We've often shared how when living in small spaces, one must learn to see space differently. Floor space is the most common way we see space as usable and valuable but wall space is just as valuable and usable! When utilized correctly, walls can provide the solution you've been needing to store crucial items and that was the case in our 50 sq ft nursery.

Since this room was going to store all of our clothing AND baby's, it was important to give function to every wall of this room but in a way that did not feel overwhelming. That's where these canvas bins came in. Made out of painter's drop cloth, the texture and material of these bins is neutral enough to stay exposed but durable enough to store lots of items without them falling apart.

Add floating shelves and add a rod to the bottom and you've got yourself an exposed little closet and an entire wall that is now maximized for all storing needs!

So excited to share exactly how each bin was made! We have used these in all sorts of projects and spaces since they're so versatile and they're pretty enough to be exposed.

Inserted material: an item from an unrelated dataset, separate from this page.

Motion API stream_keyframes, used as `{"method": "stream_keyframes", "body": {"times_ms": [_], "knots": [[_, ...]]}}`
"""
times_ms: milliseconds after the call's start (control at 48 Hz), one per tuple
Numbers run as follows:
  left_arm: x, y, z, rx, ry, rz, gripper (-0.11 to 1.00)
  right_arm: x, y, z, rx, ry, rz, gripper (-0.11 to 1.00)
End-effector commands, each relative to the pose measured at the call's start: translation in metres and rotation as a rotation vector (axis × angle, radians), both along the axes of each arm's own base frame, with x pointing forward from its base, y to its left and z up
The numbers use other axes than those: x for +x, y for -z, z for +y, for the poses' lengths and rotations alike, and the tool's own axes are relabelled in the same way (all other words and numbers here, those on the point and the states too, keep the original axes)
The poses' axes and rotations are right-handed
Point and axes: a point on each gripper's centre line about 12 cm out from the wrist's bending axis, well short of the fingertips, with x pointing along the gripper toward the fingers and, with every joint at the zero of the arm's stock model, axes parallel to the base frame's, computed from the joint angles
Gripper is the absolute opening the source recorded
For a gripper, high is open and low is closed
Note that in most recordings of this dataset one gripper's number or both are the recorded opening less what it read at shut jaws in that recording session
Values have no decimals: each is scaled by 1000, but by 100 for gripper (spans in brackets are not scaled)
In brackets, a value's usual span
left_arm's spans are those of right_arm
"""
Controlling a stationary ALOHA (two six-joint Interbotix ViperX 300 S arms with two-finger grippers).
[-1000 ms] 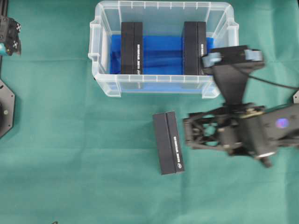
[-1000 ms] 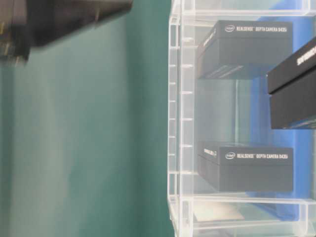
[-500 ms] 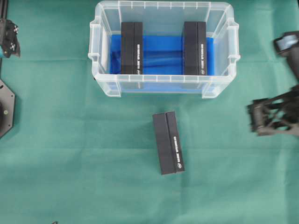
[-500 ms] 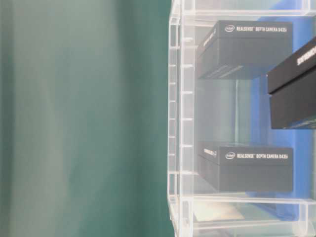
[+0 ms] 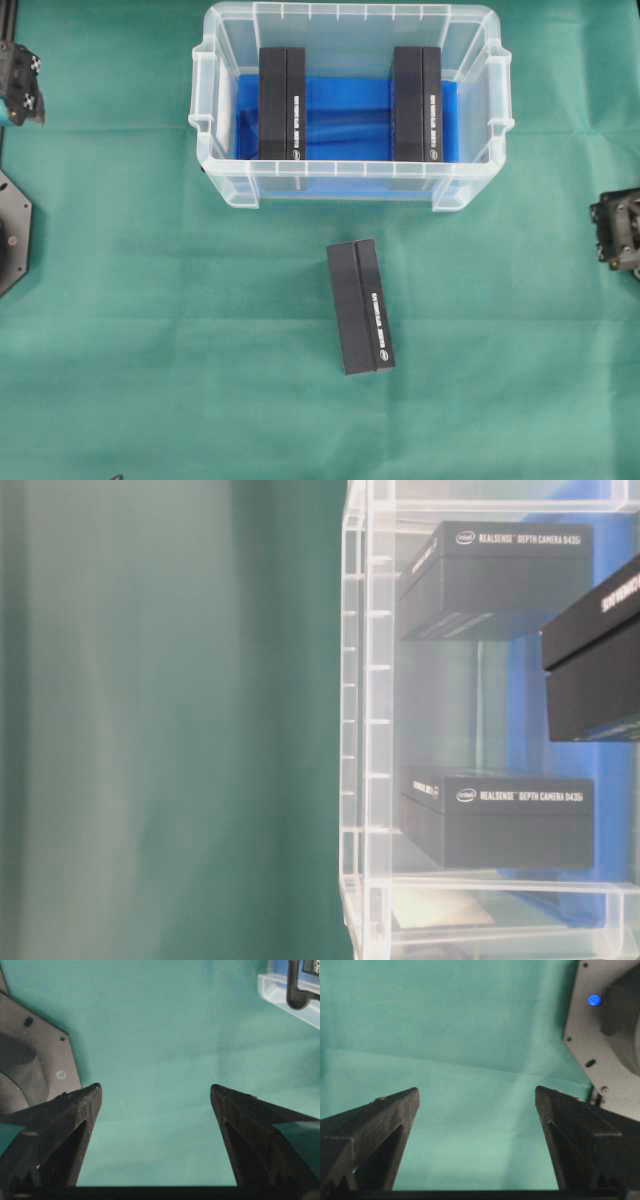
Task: Take out the box from the case.
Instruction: 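Open the right gripper to release the box and withdraw right, then move the open left gripper over the left black box in the case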
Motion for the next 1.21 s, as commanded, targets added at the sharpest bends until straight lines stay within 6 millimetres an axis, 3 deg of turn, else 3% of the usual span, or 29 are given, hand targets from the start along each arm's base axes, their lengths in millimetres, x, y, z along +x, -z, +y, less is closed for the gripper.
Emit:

9x12 Painter’s Drop cloth* (we bought ours here) * yields 6 bins

Matching thread (find some here)






Sewing machine

Serger (optional)


10”H x 10” diameter


$2 per bin


Right sides together-

Means the right sides of the fabric will be laying together. This is the way most seams are sewn so the seam is on the wrong side of the fabric. Assume that the fabrics will always be right-side-together unless otherwise specified.

Finish Seam- A seam finish is a treatment that secures and neatens the raw edges of a plain seam to prevent raveling, by sewing over the raw edges or enclosing them in some sort of binding. Using a serger over a seam finishes the seam, as well as stitching a seam using a zig zag stitch.

Backstitch- a stitch sewn one stitch length backward on the front side and two stitch lengths forward on the reverse side to form a solid line of stitching on both sides.


Take your drop cloth and trace (2) 10” circles

(you can use a compass to make your circle. I happened to have a 10" round plate

in our kitchen so I just traced the circles out of that)


Cut circles out

Step 3:

Cut (2) 32” wide x 10” tall rectangles


Place rectangles on top of each other and serge seam along longest side

*(If you don’t have a serger, sew with a 1/2" allowance and then zig zag to prevent sides from fraying)


Turn rectangles right side up, folding wrong sides together

(zig zagged seams will be on the inside)

and iron folded seam


Take your folded seam and using a straight stitch on your sewing machine, topstitch fabrics together (this will finish the edge of the bin and help stabilize the two pieces together)


Fold rectangle in half and serge (or zig zag stitch) small sides together

Step 8

Grab your circles, place them on top of each other and serge (or zig zag) all around the seam, sewing it shut

Step 9

Take the unfinished end of your rectangle and pin circle to it

(making sure topstitched side is on the opposite end)

Serge (or zig zag) all around the edge of the circle, attaching circle to unfinished edge of rectangle.

Step 10

Turn your bin right side up, repeat for as many bins as you'd like,

place on some open shelving and ENJOYYY your new way to store things!

Don't forget to share your finished pieces with us on Instagram using hashtag #RAKAHOMEdiy.

Thank you so much for reading!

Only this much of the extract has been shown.